Activity
The records sit below. Return every line in them that holds the word "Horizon".

++++++++++

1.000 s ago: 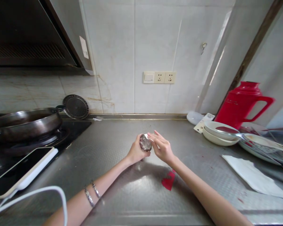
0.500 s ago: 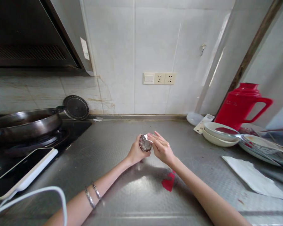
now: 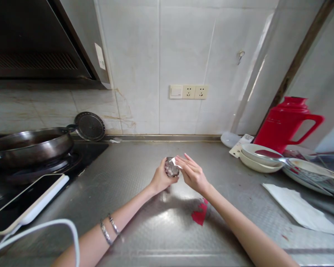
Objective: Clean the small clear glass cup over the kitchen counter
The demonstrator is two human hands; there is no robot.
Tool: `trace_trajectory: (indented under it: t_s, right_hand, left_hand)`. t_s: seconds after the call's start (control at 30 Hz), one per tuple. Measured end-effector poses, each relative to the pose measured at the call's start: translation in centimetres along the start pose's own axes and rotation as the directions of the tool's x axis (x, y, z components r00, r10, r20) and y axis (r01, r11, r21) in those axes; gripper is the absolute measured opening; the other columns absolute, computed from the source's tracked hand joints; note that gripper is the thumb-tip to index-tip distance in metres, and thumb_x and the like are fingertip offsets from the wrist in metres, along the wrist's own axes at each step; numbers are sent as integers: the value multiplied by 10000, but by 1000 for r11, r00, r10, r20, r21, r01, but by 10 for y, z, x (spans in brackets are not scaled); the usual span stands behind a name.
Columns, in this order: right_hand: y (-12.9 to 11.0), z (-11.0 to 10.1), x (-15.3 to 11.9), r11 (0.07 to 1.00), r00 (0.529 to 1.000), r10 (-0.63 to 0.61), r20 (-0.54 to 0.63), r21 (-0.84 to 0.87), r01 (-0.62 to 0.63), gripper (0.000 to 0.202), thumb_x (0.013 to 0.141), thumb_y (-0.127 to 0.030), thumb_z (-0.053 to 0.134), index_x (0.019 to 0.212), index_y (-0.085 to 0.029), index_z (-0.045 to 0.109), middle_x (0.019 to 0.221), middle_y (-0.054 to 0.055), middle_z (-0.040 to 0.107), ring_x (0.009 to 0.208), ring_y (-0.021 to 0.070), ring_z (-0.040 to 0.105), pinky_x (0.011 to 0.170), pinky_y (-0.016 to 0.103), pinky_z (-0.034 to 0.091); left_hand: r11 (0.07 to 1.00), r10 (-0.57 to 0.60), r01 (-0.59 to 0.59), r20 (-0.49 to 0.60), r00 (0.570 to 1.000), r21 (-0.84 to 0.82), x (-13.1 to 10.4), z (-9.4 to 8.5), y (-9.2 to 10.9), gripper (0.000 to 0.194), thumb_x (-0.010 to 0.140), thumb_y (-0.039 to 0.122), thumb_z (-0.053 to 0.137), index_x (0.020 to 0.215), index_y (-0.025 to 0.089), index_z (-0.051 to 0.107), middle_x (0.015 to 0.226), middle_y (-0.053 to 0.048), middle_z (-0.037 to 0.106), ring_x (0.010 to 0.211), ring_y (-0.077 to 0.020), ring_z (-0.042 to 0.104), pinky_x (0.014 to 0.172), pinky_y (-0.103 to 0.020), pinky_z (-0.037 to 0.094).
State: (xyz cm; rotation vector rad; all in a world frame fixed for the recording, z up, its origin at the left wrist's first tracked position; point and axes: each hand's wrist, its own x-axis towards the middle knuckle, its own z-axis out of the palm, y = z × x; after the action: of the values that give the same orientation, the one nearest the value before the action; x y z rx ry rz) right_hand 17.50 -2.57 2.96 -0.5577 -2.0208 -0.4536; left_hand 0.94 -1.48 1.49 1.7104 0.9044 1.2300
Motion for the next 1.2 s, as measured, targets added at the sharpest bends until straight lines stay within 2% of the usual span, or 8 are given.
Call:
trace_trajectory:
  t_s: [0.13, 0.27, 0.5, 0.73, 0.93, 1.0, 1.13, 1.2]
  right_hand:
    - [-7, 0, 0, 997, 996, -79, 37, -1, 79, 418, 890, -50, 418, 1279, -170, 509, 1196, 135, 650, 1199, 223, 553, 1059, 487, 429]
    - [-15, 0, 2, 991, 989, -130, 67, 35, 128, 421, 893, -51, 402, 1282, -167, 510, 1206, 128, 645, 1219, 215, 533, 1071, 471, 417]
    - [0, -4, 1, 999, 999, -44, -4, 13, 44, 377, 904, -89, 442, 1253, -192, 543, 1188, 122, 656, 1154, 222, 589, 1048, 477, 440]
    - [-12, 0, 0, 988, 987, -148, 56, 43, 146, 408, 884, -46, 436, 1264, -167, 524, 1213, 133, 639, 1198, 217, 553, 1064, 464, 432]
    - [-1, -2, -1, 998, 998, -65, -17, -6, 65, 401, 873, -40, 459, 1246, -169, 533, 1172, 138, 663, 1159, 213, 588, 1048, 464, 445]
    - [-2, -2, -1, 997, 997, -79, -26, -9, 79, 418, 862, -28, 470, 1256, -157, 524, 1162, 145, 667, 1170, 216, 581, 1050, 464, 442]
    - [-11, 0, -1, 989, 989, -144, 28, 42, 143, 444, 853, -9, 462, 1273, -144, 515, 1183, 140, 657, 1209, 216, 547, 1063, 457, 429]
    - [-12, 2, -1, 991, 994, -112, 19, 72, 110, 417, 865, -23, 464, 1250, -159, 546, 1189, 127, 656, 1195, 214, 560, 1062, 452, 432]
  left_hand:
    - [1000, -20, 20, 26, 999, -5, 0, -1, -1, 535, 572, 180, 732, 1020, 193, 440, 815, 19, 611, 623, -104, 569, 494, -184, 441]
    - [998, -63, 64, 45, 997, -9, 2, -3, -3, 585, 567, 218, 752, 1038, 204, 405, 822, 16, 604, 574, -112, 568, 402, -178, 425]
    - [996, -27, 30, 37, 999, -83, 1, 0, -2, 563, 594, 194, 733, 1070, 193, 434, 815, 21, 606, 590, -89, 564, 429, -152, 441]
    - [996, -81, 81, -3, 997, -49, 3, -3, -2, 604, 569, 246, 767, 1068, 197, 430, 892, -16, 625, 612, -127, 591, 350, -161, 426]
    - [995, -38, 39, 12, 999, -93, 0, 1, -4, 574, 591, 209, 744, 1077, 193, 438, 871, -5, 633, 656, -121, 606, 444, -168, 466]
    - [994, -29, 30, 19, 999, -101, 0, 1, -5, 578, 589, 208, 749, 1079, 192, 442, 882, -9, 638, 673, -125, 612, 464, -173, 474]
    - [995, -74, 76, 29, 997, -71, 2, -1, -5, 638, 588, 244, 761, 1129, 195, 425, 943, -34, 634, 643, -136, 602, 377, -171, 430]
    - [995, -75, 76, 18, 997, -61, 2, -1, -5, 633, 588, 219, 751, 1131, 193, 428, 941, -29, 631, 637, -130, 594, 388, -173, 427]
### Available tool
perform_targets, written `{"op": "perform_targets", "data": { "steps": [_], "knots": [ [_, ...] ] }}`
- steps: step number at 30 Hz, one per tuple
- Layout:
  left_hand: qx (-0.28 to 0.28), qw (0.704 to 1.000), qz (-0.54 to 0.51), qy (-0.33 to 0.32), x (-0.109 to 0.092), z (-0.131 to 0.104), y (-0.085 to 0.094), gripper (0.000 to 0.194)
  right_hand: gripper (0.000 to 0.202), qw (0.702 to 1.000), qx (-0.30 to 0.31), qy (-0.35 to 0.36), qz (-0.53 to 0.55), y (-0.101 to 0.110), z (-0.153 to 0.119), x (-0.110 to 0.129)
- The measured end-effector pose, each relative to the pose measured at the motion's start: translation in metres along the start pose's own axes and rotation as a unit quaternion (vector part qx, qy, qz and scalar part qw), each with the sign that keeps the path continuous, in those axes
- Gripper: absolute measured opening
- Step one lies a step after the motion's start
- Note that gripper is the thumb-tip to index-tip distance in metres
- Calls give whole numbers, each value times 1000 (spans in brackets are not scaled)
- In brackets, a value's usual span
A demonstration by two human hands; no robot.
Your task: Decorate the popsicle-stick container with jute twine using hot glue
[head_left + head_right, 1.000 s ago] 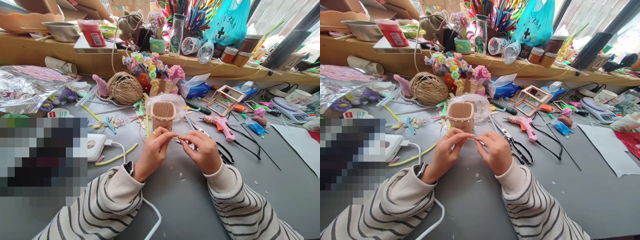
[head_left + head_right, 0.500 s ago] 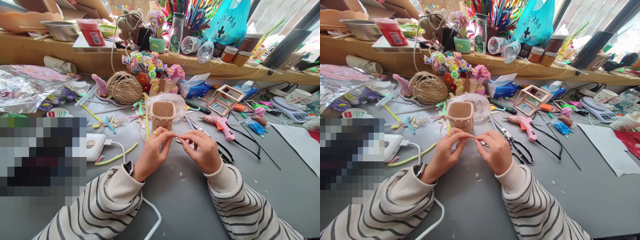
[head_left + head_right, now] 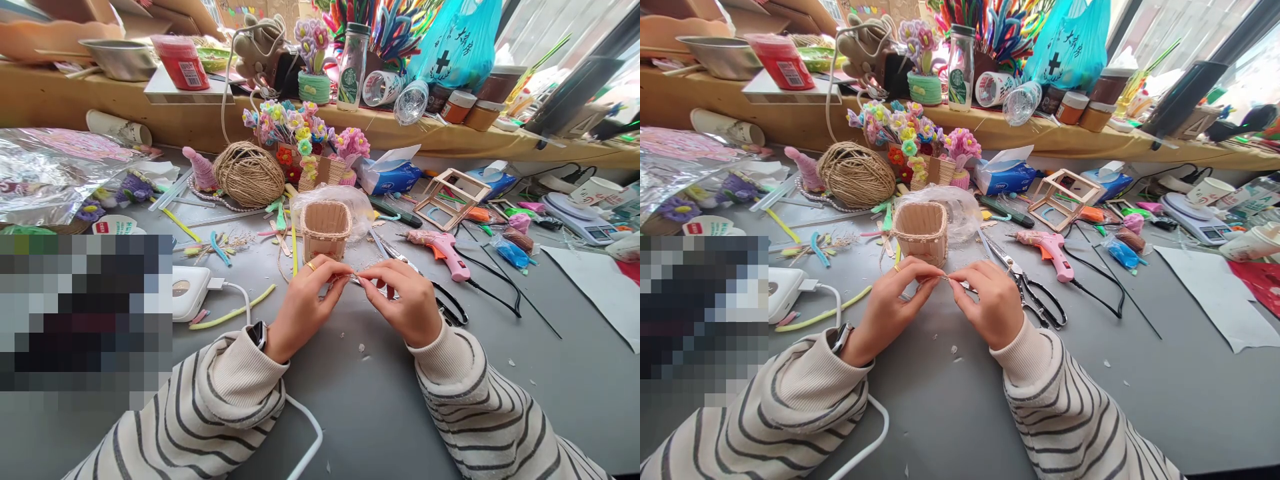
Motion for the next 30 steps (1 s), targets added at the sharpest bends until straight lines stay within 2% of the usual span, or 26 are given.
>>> {"op": "perform_targets", "data": {
  "steps": [6,11,15,22,30],
  "knots": [
    [7,999,-24,37,5,1,0,8,10,1000,-3,-5,16,1,0,-1],
    [3,991,-94,97,15,-1,1,8,12,998,-19,-34,41,5,0,-5],
    [5,967,-186,173,26,-3,0,11,15,994,-34,-77,71,8,-1,-14],
    [10,902,-343,262,36,-7,-8,13,13,985,4,-91,149,2,-1,-17],
    [12,885,-372,280,36,-8,-11,10,10,981,-18,-58,185,13,1,-5]
  ]
}}
Point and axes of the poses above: each hand's wrist, its own z-axis towards the middle knuckle, its own y-axis out of the back of the hand, x = y × z, the point moved 8 cm from there along z, towards the middle knuckle, and after that the axes turned 5 degrees about z, right-handed, at the moved point
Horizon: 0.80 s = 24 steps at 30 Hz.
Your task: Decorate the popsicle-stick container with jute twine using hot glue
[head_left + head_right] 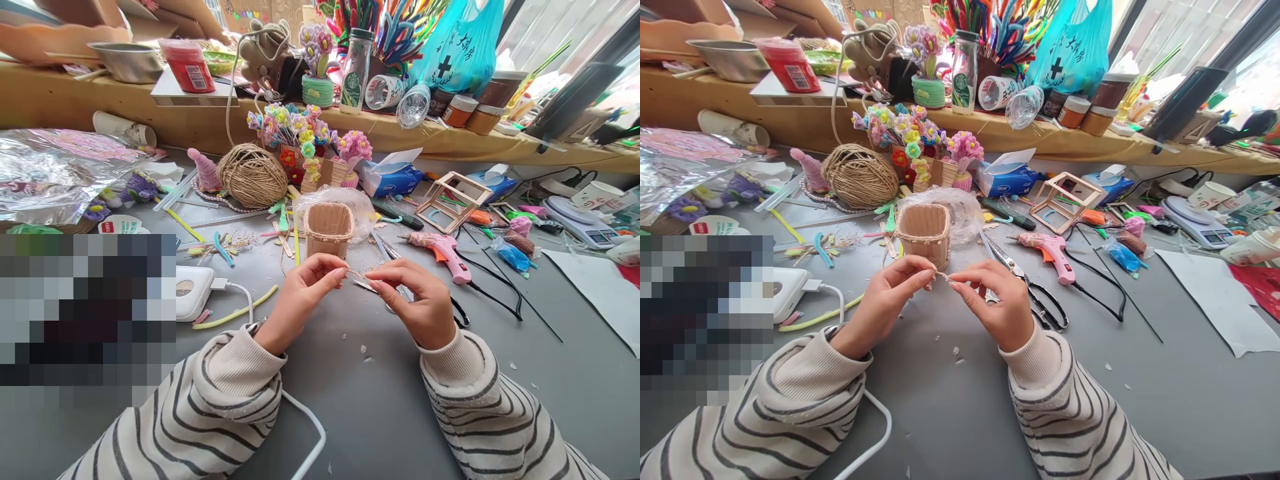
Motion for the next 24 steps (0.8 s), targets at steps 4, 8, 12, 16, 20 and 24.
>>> {"op": "perform_targets", "data": {
  "steps": [4,8,12,16,20,24],
  "knots": [
    [2,1000,-1,1,0,1,0,10,12,1000,-3,19,-16,0,0,3],
    [8,1000,9,-1,0,0,-1,12,11,999,-5,30,-29,-1,-1,4],
    [13,999,34,-1,-1,-1,-2,15,10,999,-13,11,-36,-1,-1,2],
    [17,996,89,4,-2,-1,-4,25,8,999,-24,-42,-4,0,-2,-8],
    [20,993,113,-1,-3,0,-4,21,7,991,-25,-119,62,-2,-4,-21],
    [9,994,107,-11,-5,1,-2,16,11,975,-17,-189,119,-6,-6,-35]
  ]
}}
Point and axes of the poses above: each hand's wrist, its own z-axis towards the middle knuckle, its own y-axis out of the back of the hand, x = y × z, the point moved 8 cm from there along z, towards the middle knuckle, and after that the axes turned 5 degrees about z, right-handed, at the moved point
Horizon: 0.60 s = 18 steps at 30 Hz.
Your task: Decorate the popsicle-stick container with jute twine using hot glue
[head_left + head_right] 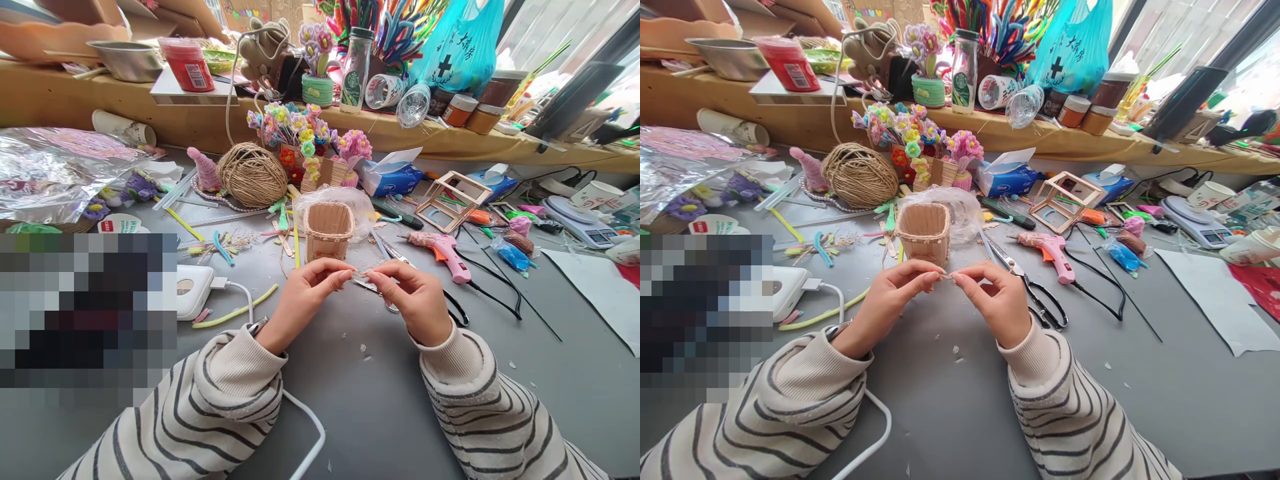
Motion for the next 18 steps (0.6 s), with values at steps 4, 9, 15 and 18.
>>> {"op": "perform_targets", "data": {
  "steps": [4,9,15,18],
  "knots": [
    [-2,1000,8,12,0,0,0,16,15,997,10,-51,48,-3,0,-12],
    [9,999,8,32,3,-1,-2,18,18,998,2,-54,40,-6,0,-14],
    [-20,999,-3,37,5,-2,3,19,16,994,-52,75,-64,4,-5,7],
    [-39,999,0,27,5,-3,6,20,18,969,-90,182,-140,6,-13,24]
  ]
}}
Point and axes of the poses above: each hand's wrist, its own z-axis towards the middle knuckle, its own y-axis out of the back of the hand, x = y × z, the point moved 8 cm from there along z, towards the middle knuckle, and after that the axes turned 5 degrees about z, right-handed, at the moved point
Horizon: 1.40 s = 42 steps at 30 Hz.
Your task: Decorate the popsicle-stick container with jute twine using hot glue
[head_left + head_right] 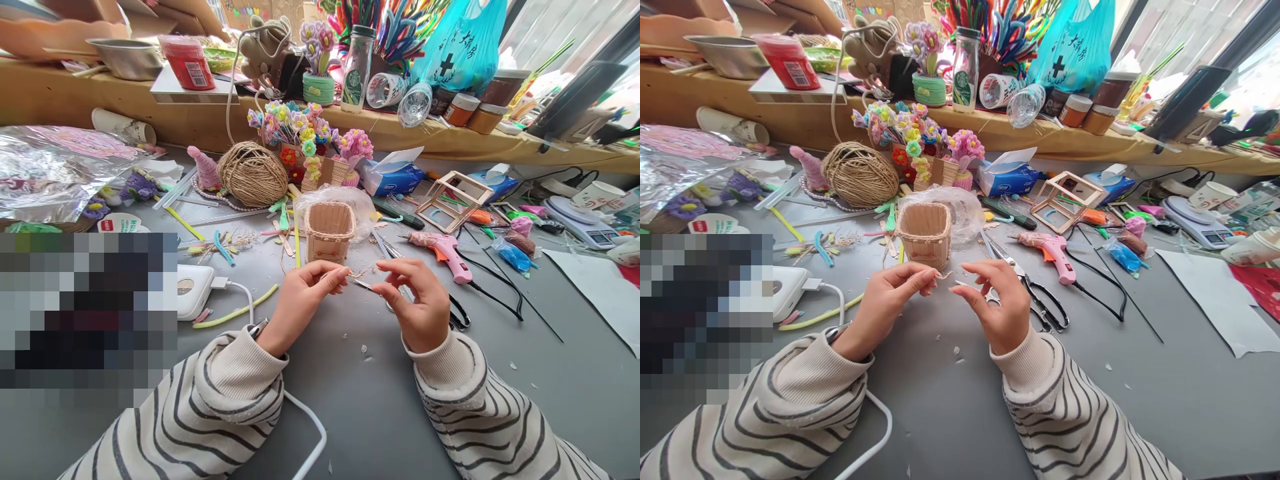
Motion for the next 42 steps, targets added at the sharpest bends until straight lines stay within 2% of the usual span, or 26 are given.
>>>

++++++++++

Completed exercise
Horizon: 0.80 s = 24 steps at 30 Hz.
Horizon: 0.60 s = 18 steps at 30 Hz.
Horizon: 1.40 s = 42 steps at 30 Hz.

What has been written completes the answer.